Saturday, June 3, 2017

Naval flight Officer To Serve 6 Years For Illegally Sharing Classified Information


Courtney Mabeus at the Virginian-Pilot offers a piece on the sentencing of a naval officer who pleaded guilty to passing classified information.

A naval flight officer who pleaded guilty last month to violating the federal Espionage Act will serve six years in confinement.

Lt. Cmdr. Edward C. Lin (seen in the above U.S. Navy photo), 40, also will be dismissed from the Navy under the sentence issued late Friday by military judge Cmdr. Robert Monahan, who deliberated for four hours. Monahan sentenced Lin to nine years, but under a pretrial agreement he will serve six, receive credit for the more than 600 days he was held before trial and have three years suspended.

Lin’s sentencing followed a two-day hearing during which he offered the first personal details in a case that once was reported as a sex-for-secrets intrigue. Lin described a series of reckless, arrogant missteps in which he failed to report foreign contacts and that led him to share unspecified classified information.

“I’m physically ill when I think about what could have happened because of what I said,” Lin said Friday.

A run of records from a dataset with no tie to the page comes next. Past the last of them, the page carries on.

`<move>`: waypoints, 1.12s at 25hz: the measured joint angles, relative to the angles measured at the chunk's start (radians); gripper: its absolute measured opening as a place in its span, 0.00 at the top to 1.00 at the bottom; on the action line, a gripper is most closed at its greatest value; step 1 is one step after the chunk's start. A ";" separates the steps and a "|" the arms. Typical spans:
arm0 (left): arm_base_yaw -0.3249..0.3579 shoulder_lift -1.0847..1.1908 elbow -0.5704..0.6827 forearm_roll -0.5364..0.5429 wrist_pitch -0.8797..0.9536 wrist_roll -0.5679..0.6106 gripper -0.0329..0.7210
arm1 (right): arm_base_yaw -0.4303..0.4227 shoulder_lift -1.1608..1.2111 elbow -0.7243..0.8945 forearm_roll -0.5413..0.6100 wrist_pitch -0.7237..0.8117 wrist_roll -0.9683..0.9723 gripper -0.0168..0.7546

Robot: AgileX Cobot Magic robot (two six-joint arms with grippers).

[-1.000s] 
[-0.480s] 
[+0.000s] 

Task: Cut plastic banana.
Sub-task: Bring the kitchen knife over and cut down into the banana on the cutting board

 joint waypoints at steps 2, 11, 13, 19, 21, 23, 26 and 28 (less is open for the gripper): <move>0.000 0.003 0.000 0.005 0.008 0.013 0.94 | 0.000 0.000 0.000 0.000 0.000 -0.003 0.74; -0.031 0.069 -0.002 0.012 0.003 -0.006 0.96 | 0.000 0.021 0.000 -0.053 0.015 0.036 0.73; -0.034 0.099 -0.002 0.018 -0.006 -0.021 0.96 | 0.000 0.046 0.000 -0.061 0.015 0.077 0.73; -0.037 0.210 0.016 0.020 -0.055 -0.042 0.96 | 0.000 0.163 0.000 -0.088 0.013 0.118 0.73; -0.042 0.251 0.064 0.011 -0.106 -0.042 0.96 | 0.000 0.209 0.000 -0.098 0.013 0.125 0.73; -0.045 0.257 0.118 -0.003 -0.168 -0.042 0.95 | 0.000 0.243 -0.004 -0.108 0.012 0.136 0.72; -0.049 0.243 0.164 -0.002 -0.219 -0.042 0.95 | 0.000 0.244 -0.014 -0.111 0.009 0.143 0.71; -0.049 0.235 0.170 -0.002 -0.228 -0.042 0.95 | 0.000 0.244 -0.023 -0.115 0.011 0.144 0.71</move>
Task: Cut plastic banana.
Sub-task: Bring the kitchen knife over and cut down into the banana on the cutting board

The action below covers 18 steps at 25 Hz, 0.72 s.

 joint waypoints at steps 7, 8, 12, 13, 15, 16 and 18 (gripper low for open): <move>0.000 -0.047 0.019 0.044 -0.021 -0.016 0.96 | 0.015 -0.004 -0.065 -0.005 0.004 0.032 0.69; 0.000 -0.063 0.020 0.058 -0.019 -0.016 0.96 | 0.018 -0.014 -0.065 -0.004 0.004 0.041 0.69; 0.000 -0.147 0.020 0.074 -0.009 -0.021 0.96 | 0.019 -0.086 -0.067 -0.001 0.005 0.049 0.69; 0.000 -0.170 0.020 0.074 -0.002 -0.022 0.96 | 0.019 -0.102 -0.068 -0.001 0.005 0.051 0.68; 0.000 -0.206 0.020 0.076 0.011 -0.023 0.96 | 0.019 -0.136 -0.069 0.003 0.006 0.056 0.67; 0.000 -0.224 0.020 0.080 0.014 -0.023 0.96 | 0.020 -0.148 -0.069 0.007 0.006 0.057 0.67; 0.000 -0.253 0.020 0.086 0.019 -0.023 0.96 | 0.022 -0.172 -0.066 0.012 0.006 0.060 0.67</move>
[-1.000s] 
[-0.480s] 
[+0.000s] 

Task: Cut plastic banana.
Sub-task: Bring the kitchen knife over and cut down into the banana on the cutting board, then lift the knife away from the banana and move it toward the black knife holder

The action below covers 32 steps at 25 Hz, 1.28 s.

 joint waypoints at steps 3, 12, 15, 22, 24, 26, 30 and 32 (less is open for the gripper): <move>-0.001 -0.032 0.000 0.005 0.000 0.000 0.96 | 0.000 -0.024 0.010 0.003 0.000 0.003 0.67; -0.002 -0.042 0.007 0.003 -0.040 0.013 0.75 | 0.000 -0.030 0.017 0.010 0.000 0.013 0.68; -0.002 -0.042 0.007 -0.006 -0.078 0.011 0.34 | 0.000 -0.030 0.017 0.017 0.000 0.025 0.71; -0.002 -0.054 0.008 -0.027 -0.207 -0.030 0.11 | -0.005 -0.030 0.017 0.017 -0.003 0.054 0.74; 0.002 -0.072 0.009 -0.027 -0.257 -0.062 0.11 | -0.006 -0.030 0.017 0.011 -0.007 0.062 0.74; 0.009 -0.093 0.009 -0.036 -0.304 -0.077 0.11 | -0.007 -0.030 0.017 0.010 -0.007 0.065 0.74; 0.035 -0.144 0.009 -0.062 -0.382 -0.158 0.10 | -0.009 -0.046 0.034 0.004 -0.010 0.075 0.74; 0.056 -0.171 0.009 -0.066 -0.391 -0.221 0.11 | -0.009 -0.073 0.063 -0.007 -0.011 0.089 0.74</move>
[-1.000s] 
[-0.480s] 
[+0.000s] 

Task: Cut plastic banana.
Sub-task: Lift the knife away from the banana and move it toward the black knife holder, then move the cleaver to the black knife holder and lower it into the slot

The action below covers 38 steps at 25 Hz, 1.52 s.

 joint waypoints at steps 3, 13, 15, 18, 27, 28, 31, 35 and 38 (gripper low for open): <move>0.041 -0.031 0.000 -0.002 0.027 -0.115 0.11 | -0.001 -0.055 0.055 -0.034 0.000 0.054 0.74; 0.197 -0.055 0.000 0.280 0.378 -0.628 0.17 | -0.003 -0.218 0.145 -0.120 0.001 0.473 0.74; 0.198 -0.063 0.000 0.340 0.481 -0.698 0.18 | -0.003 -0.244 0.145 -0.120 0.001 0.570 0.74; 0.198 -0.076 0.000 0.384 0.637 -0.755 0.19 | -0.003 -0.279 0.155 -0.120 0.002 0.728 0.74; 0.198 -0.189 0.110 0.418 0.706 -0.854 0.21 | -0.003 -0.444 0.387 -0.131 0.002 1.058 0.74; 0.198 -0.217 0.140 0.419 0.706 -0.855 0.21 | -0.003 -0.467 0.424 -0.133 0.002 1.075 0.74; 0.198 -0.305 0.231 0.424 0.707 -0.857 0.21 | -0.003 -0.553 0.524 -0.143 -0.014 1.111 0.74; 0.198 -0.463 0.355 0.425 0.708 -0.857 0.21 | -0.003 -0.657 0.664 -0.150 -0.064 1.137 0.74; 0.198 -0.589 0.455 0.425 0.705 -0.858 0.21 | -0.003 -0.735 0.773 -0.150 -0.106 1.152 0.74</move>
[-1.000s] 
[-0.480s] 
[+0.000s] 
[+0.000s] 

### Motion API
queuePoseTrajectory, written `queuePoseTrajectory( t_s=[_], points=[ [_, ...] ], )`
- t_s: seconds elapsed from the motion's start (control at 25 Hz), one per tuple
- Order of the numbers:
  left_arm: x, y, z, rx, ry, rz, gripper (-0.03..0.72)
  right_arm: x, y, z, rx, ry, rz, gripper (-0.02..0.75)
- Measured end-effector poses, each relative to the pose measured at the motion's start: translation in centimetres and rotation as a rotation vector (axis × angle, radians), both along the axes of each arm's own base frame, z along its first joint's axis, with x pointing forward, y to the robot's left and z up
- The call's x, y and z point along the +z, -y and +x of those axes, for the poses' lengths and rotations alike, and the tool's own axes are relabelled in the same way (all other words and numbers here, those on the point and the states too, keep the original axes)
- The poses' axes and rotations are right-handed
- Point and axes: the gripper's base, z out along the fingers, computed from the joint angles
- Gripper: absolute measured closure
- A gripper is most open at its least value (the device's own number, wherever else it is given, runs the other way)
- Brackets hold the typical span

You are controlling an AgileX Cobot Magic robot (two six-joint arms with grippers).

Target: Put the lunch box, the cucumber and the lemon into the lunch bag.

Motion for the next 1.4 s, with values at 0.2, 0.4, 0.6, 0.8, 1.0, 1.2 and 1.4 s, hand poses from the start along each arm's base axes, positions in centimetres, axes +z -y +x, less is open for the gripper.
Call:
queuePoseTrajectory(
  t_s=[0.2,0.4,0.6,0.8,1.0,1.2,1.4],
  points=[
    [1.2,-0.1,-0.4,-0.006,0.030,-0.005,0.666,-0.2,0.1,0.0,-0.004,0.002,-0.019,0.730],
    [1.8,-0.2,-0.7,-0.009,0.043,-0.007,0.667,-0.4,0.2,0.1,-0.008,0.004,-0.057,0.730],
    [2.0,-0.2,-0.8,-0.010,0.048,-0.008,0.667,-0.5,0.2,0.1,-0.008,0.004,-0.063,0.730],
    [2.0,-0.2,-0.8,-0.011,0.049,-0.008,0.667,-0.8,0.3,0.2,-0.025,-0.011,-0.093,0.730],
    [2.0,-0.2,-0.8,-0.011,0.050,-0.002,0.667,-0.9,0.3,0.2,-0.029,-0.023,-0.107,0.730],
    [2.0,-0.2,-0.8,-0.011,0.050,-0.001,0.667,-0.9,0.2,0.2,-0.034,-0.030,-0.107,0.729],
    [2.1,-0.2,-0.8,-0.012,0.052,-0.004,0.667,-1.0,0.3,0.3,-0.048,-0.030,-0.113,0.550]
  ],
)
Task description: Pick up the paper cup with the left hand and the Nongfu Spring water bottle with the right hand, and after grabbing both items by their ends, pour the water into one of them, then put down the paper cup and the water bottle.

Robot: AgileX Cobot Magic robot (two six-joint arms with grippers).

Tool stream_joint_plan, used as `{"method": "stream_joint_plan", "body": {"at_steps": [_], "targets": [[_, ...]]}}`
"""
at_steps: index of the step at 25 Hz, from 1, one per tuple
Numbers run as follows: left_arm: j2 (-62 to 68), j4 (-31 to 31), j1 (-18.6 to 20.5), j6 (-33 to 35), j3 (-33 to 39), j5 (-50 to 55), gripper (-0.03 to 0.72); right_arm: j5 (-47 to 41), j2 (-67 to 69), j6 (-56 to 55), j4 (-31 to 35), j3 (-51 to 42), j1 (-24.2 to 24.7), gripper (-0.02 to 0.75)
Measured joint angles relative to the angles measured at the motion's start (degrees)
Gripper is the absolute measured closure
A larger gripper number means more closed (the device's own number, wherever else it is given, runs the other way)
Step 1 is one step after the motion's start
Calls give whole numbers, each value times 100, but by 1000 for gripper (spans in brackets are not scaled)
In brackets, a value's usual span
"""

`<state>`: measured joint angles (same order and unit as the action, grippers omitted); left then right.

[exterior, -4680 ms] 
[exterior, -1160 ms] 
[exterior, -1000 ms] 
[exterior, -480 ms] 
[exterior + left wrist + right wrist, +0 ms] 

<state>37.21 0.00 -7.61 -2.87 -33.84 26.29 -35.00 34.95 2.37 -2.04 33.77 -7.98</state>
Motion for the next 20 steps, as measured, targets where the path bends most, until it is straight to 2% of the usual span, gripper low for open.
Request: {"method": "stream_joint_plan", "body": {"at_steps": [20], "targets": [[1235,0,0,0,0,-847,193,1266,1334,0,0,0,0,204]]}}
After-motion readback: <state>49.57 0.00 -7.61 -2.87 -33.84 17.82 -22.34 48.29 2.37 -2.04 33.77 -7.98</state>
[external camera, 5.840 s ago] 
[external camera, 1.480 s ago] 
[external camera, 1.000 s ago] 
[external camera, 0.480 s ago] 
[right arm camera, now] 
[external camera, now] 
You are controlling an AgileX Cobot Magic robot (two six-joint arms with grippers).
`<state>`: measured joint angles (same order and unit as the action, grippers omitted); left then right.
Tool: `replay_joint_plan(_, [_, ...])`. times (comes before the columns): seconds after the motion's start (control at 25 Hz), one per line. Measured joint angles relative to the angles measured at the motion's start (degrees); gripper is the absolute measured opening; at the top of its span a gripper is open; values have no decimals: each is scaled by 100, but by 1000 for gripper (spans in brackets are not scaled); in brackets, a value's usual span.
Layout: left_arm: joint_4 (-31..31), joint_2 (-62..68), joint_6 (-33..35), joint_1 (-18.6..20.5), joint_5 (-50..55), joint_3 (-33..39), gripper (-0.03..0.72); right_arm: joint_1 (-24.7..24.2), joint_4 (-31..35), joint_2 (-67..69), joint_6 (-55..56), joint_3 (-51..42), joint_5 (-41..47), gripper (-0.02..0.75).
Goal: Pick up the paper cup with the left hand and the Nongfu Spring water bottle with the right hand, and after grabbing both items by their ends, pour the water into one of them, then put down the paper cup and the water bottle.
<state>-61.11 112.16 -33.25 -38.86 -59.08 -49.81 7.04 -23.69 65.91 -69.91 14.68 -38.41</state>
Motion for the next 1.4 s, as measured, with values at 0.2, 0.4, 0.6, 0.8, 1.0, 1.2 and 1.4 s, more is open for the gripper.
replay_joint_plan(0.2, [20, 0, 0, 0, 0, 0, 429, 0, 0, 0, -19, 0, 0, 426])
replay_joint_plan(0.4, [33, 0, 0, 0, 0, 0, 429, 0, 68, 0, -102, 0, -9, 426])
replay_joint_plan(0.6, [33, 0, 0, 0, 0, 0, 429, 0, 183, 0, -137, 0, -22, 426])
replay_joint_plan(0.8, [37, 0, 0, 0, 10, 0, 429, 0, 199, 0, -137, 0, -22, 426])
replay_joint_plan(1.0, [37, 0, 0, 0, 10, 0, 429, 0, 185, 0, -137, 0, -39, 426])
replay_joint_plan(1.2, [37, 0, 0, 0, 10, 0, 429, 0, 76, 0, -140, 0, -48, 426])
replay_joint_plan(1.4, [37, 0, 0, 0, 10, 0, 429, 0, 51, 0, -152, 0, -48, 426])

Lin was arrested in September 2015 in Hawaii where he was planning to board a plane to China to meet a woman he met online. He initially faced espionage charges under the Uniform Code of Military Justice. But in May he pleaded guilty to two less onerous charges – under the Espionage Act – that he deliberately disclosed classified information. He also pleaded guilty to charges involving failure to report his foreign contacts, twice mishandling classified information and twice making false statements about his travel plans. Prosecutors dropped other charges, including adultery and prostitution.